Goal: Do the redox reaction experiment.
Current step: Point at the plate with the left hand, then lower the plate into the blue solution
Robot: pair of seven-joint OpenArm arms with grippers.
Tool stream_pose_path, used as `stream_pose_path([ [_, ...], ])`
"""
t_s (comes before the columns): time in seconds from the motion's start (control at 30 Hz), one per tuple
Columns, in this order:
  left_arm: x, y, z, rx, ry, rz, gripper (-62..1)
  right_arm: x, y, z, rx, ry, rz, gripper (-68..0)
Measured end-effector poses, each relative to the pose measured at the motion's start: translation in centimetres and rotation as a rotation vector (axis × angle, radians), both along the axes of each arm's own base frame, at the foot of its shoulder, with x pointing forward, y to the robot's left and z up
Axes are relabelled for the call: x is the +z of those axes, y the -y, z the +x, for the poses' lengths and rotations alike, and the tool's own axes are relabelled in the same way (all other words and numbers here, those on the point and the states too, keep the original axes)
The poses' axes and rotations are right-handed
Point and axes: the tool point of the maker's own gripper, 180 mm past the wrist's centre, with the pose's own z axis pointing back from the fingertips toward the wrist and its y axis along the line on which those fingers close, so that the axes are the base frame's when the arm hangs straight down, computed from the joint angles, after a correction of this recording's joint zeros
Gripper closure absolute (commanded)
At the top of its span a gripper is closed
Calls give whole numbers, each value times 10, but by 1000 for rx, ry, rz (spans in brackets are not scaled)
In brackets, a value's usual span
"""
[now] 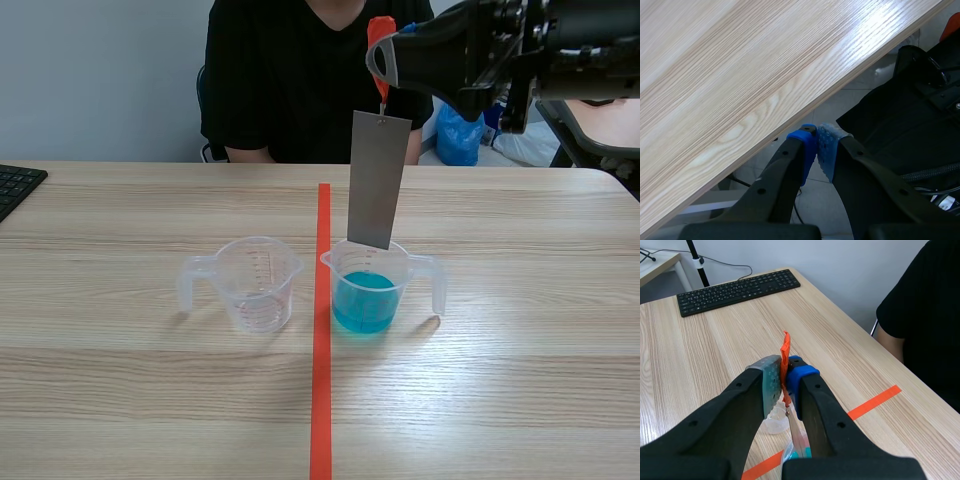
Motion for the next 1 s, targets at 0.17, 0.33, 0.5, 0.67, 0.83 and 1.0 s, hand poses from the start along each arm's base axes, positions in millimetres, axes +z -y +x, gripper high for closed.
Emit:
stream_pose_path([
  [0.17,0,0,0,0,0,0,-40,0,0,0,0,0,-1,-15],
  [0.33,-1,-1,0,3,-6,4,-40,0,0,0,0,0,-1,-15],
  [0.5,-1,-1,0,3,-6,4,-40,-1,0,0,-1,-2,0,-15],
  [0.67,-1,-1,0,3,-6,4,-40,-15,2,8,-24,-59,21,-15],
  [0.83,-1,-1,0,3,-6,4,-40,-37,-2,11,-25,-137,39,-15],
  [1.0,-1,-1,0,3,-6,4,-40,-53,-2,15,-35,-167,25,-15],
])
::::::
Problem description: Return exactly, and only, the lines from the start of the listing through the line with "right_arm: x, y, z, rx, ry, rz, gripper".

Response to this exercise:
Goal: Do the redox reaction experiment.
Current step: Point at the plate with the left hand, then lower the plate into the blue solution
Robot: pair of seven-joint OpenArm arms with grippers.
Tool stream_pose_path, used as `stream_pose_path([ [_, ...], ])`
"""
t_s (comes before the columns): time in seconds from the motion's start (control at 30 Hz), one per tuple
Columns, in this order:
  left_arm: x, y, z, rx, ry, rz, gripper (-62..1)
  right_arm: x, y, z, rx, ry, rz, gripper (-68..0)

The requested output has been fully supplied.